Once you have figured out if it is a home problem, a work environment issue or the actual job itself consider the following options:
Change in your job description – Can help if your frustration is that you are bored with the role itself and are not exploring new skills and experiences
Change of job/role within the same organisation – Can help if you want to try other job functions within the same career path with low risk
Change in organisation – Can help if the work environment is toxic or unsupportive and unlikely to change
Change in career – Can help if you really hate not just the role but the career path you have chosen
- Step 2 – Talk Through The Options With Your Boss
All too often, people who are unhappy at work just get angry and frustrated then find another role and leave. They don’t often sit and talk through the issues with their boss giving them a chance to change things a little. You should definitely talk to your boss early on, they may be able to make some changes that make a huge difference to you. You can approach the meeting by calmly explaining your frustrations and bring along any ideas you may have like:
Changes to your workload
New skills you would like to develop
Inter company project teams you could be part of
- Step 3 – Revisit Your Short and Long term Goals
Once you are clear about what the problem is and you have given your boss ample opportunity to make some necessary changes you ma find you are still unhappy. At this point, you need to consider your short term and long term goals. It may be a while since you have given these a lot of thought but sitting down and re evaluating your future means being clear about what you are aiming for. Revise your list of both and be clear about what it is you really want. Rank them in order of importance if that helps give you clarity.
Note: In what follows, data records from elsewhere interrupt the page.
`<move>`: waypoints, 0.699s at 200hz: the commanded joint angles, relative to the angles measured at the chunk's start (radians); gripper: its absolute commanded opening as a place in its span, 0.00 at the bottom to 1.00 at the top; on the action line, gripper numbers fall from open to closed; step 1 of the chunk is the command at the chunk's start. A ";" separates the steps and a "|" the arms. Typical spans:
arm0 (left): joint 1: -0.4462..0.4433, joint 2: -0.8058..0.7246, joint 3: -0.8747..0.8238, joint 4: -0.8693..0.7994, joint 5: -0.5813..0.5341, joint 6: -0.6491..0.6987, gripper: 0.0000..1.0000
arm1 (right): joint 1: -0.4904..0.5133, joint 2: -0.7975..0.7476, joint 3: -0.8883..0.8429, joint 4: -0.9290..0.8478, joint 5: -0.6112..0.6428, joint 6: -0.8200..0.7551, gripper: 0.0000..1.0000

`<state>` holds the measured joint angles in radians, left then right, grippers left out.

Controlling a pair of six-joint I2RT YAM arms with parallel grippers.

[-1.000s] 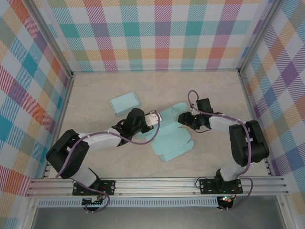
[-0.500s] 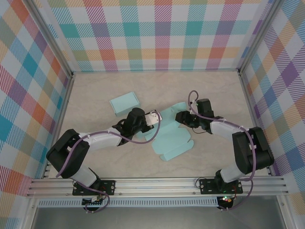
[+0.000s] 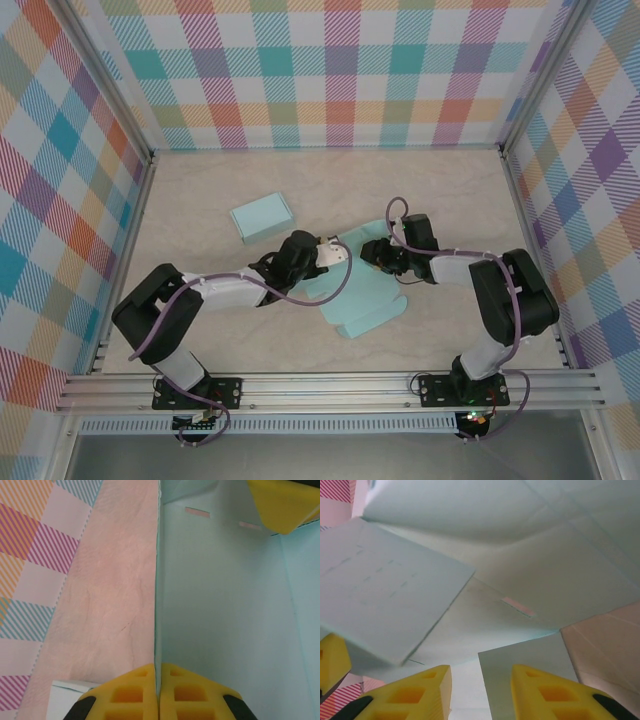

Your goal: Fold the paper box

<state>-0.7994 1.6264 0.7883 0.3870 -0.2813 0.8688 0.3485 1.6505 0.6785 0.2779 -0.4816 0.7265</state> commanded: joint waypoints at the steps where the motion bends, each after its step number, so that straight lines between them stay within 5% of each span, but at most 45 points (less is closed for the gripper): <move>1: -0.031 0.008 0.008 0.083 -0.081 0.081 0.00 | 0.003 -0.021 -0.013 0.022 -0.035 0.022 0.38; 90: -0.108 0.022 -0.070 0.259 -0.214 0.361 0.00 | -0.231 -0.275 -0.014 -0.275 0.000 -0.082 0.43; 140: -0.150 0.065 -0.088 0.335 -0.254 0.472 0.00 | -0.376 -0.191 0.130 -0.394 0.024 -0.151 0.42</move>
<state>-0.9279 1.6691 0.7216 0.6640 -0.5011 1.2560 0.0013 1.4021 0.7113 -0.0284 -0.4767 0.6407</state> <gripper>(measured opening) 0.062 0.423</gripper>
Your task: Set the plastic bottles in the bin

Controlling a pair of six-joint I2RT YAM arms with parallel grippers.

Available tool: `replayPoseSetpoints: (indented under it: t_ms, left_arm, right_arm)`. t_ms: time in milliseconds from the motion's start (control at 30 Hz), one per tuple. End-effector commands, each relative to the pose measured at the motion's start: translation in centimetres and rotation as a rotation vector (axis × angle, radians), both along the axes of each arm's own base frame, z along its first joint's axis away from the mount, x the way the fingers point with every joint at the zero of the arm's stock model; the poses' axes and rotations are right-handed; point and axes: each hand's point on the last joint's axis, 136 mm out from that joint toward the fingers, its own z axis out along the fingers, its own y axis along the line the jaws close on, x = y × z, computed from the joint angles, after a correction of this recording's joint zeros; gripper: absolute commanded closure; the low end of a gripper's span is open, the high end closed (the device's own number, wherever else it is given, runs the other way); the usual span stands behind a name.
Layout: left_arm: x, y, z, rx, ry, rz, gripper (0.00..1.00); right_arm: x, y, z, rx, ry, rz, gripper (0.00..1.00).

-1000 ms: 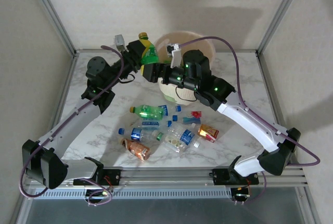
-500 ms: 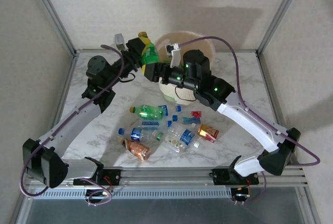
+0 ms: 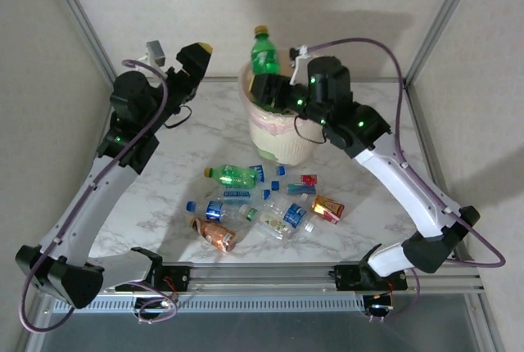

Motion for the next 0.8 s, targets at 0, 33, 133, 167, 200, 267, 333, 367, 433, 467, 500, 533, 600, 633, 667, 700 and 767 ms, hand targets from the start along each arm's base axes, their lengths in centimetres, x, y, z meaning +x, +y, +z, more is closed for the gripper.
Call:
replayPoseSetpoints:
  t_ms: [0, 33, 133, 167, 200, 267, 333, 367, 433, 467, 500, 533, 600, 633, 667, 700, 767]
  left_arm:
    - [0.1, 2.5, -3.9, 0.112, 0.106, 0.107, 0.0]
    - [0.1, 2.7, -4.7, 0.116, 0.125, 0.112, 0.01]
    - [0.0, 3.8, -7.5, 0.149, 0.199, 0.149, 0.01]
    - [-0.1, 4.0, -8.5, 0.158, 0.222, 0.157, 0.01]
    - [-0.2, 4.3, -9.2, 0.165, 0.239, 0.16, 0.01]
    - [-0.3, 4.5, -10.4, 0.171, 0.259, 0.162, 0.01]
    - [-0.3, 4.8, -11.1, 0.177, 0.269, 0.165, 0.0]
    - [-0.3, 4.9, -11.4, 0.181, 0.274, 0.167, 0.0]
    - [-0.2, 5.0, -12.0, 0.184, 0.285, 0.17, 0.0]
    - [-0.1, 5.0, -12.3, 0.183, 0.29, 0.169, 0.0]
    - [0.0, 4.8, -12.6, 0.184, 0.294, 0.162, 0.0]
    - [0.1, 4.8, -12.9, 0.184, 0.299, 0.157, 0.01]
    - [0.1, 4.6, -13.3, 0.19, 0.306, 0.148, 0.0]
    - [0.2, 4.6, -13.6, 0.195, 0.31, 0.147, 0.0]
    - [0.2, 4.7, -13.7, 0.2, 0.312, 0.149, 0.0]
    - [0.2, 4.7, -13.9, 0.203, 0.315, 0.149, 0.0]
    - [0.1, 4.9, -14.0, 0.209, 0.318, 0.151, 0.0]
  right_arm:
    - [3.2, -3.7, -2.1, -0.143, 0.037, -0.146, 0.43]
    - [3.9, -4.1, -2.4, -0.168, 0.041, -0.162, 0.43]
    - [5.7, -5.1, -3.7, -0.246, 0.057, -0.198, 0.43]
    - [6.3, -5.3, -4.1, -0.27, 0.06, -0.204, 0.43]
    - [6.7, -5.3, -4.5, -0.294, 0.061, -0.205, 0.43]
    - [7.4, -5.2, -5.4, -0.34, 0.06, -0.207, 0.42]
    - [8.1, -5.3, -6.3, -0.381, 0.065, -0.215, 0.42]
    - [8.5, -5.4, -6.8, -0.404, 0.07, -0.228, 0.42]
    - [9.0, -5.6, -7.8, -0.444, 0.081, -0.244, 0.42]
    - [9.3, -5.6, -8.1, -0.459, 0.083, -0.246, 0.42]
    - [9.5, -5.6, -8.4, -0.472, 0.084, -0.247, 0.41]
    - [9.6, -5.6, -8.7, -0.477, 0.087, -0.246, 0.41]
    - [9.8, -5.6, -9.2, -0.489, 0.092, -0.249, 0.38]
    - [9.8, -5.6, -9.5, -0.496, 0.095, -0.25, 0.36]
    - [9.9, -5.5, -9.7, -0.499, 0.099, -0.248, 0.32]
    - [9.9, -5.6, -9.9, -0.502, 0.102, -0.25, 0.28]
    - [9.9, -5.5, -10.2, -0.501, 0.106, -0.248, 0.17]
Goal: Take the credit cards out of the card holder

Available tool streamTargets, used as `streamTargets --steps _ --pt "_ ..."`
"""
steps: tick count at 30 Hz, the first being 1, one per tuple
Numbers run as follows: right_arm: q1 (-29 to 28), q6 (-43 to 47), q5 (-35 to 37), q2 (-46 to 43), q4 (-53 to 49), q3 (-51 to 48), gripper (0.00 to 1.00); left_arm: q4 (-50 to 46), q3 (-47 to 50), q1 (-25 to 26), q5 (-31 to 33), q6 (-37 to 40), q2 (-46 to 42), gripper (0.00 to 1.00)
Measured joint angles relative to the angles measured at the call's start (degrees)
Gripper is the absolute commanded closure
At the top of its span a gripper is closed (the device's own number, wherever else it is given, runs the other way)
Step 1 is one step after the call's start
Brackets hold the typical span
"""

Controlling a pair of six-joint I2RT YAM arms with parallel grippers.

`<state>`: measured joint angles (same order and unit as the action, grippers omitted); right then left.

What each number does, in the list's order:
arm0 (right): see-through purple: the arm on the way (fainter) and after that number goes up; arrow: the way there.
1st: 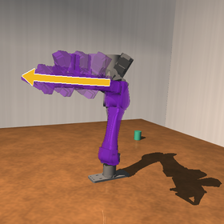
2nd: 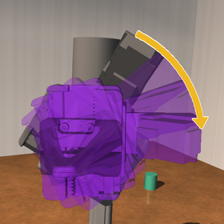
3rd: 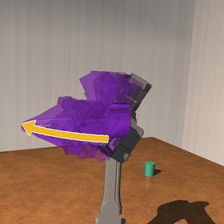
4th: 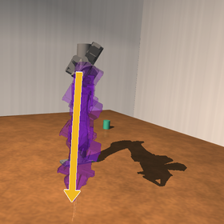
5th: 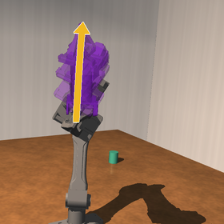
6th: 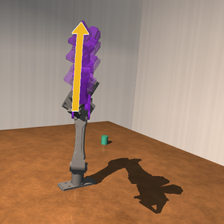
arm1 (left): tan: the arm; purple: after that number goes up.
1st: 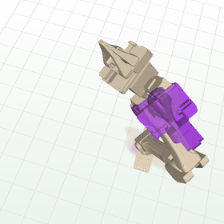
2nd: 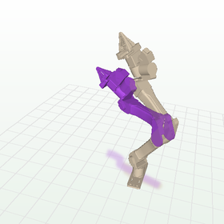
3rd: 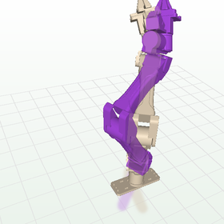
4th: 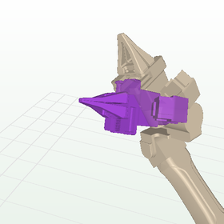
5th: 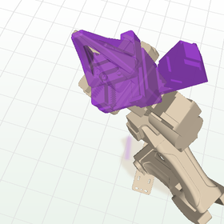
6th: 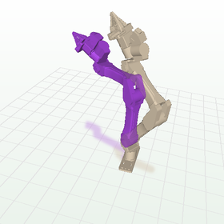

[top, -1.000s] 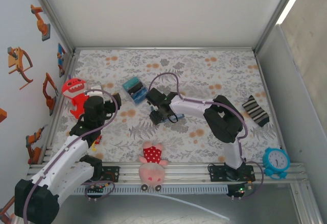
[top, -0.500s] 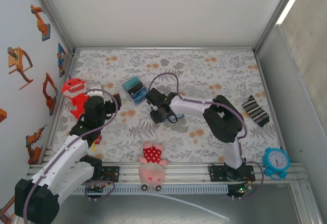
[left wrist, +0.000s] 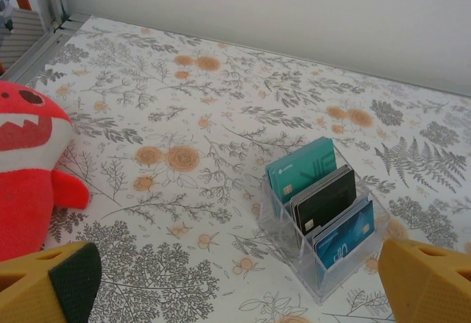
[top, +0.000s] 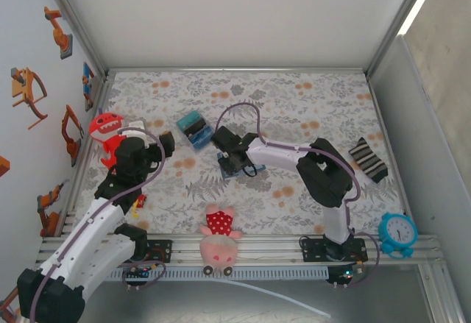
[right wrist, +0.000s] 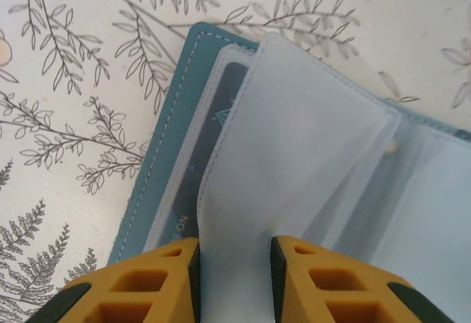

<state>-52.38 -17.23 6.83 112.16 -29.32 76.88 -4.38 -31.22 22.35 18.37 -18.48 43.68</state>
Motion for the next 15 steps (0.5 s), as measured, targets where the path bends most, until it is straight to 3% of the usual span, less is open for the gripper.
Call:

If you decide to stay with your current company in another role or a revised version of your role that’s great. Make sure you approach it with a positive attitude and focus on developing new skills and achieving your short term goals. Make sure you are clear about what your limits are and set aside some time each week outside of work just for you.
- Step 4 – Update Your Resume and LinkedIn Profile
If you have tried everything above and you are still unhappy you may need to move on to another role and company. If this is the case, make sure you set a realistic timeline for departure. It takes a while to update your resume, set up or optimise your LinkedIn profile and get yourself job interview ready. Make sure you have allowed enough time if this is your preferred path.